Given material
--- START ---

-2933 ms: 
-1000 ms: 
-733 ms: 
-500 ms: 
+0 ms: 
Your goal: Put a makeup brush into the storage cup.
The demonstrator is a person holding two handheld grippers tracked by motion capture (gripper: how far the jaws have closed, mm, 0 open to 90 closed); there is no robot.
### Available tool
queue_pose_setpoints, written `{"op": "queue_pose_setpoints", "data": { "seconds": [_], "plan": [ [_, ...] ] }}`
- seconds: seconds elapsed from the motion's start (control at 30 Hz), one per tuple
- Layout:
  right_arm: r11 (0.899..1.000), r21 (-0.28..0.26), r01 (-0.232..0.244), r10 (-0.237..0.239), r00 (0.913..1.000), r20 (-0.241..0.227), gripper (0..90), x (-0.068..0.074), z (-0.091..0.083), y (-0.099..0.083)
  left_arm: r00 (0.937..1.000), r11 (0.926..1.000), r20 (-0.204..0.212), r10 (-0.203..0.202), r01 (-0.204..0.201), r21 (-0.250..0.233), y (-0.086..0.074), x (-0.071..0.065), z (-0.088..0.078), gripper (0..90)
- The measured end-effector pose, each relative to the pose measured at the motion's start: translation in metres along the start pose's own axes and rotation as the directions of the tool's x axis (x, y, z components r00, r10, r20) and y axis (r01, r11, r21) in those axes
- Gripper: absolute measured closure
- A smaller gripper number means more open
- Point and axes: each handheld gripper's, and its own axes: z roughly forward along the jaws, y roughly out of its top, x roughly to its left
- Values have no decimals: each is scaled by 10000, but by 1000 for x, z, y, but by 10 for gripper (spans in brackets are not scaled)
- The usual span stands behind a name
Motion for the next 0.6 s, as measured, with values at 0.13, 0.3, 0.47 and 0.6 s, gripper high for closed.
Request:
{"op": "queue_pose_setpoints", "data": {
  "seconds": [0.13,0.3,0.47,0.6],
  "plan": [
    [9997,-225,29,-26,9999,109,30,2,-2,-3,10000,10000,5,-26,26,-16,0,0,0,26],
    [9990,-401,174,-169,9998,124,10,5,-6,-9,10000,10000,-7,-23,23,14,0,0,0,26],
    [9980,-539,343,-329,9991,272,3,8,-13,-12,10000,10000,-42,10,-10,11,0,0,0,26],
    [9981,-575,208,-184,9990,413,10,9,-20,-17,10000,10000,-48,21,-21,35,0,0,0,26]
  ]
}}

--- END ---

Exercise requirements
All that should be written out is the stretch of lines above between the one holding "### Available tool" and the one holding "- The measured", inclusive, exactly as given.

Exercise response
### Available tool
queue_pose_setpoints, written `{"op": "queue_pose_setpoints", "data": { "seconds": [_], "plan": [ [_, ...] ] }}`
- seconds: seconds elapsed from the motion's start (control at 30 Hz), one per tuple
- Layout:
  right_arm: r11 (0.899..1.000), r21 (-0.28..0.26), r01 (-0.232..0.244), r10 (-0.237..0.239), r00 (0.913..1.000), r20 (-0.241..0.227), gripper (0..90), x (-0.068..0.074), z (-0.091..0.083), y (-0.099..0.083)
  left_arm: r00 (0.937..1.000), r11 (0.926..1.000), r20 (-0.204..0.212), r10 (-0.203..0.202), r01 (-0.204..0.201), r21 (-0.250..0.233), y (-0.086..0.074), x (-0.071..0.065), z (-0.088..0.078), gripper (0..90)
- The measured end-effector pose, each relative to the pose measured at the motion's start: translation in metres along the start pose's own axes and rotation as the directions of the tool's x axis (x, y, z components r00, r10, r20) and y axis (r01, r11, r21) in those axes

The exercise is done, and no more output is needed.